There was a beat while Rhett processed this, but in the next moment, he nodded. “Say no more.” He had really hoped that he would be able to put her at ease, and he did still want to buy her a mattress, but Rhett was also a proponent of the audience always being right. If explaining things from his perspective hadn’t soothed Elvera’s concerns, this wasn’t.
“You pick a place,” he said.
“I can’t believe it’s still here,” Elvera practically squealed, a hand touching Rhett’s shoulder familiarly as he pulled into a rather worn looking restaurant-- one that looked like it probably paid off the health inspector. “The last time I was here was in the late 80s… It was just after I’d gone to see Prince? Gosh, I can still remember their soft tacos. You’re going to love it. I promise.”

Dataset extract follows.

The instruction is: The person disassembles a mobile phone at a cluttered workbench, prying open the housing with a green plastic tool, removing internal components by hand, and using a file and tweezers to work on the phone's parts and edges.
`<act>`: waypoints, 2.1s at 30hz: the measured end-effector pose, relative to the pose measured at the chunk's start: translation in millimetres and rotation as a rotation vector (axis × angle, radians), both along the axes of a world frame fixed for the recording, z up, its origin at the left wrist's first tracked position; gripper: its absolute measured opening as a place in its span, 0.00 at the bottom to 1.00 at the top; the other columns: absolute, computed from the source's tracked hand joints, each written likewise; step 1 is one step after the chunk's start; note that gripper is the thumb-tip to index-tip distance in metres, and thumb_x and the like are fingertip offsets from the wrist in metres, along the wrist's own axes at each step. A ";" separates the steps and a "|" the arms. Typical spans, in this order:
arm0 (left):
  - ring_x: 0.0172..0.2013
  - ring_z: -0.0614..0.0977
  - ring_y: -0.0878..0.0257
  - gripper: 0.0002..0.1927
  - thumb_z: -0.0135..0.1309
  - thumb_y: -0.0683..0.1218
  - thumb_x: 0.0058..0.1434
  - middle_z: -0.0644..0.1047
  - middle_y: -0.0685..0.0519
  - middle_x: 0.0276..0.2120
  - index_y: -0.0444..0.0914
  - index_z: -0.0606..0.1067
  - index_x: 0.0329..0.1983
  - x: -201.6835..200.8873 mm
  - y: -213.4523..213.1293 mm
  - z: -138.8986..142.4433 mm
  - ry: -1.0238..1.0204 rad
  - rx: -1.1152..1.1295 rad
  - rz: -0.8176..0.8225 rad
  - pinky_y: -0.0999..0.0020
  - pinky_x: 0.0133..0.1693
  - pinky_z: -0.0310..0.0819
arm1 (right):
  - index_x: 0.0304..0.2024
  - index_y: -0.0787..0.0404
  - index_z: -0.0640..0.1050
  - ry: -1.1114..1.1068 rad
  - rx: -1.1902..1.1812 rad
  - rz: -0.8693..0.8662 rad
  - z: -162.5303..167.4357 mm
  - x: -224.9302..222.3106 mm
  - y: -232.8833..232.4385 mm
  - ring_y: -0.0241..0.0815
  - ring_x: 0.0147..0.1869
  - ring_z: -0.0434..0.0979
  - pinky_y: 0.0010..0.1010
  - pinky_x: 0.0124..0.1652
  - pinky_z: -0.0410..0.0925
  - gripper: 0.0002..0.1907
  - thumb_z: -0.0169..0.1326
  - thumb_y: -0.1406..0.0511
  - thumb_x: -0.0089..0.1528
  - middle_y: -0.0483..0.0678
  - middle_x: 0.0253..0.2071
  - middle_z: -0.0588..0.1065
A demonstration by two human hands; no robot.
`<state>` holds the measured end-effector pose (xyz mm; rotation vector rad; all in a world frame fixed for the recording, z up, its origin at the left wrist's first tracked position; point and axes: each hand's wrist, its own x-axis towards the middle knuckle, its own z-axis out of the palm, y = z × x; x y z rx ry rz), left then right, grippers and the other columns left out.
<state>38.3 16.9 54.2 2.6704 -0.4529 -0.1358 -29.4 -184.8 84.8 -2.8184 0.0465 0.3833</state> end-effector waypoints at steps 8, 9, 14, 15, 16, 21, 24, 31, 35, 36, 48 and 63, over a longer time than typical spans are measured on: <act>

There was a certain stigma about actors like Rhett and their ability to eat anywhere that had less than five stars. But Rhett had camped blind and filmed in the Sahara Desert. As long as the place didn’t turn out to be haunted, a very old soft taco restaurant wasn’t going to knock him out of his orbit.
That said, Rhett didn’t quite share Elvera’s certainty.
This was, however, exactly the kind of reaction Rhett had been looking for. “You’re a Prince fan?” he asked. Rhett couldn’t say he shared that interest. Prince heavily favored purple, which was a color that Rhett had been told by many shamans to avoid. He did, however, love to hear people talk about their passions.
“I do! I am, I mean. Prince, Michael, Madonna… But apart from them, I like a lot of classic rock, too?” She unbuckled her seatbelt as they parked and quickly exited from the car, moving so that she could meet him on the other side, as a date might do. “But what sort of music do you listen to?”
“Ah, the classics!” Rhett said. “I dabble in them too. Rolling Stones. Beatles. U2. Though I’ll admit that I don’t get much time for recreational listening. I study soundtracks or determine a character’s music tastes and immerse myself that way. Going to those kinds of music concerts has become a bit of a logistical nightmare. When I do, it’s usually to one of my daughter’s. She’s a musician. Very clever lyricist.”
“I love them, too! The first couple, not-- well,” she waved her hand dismissively, as they approached the door to the restaurant, and this time, she opened it for him.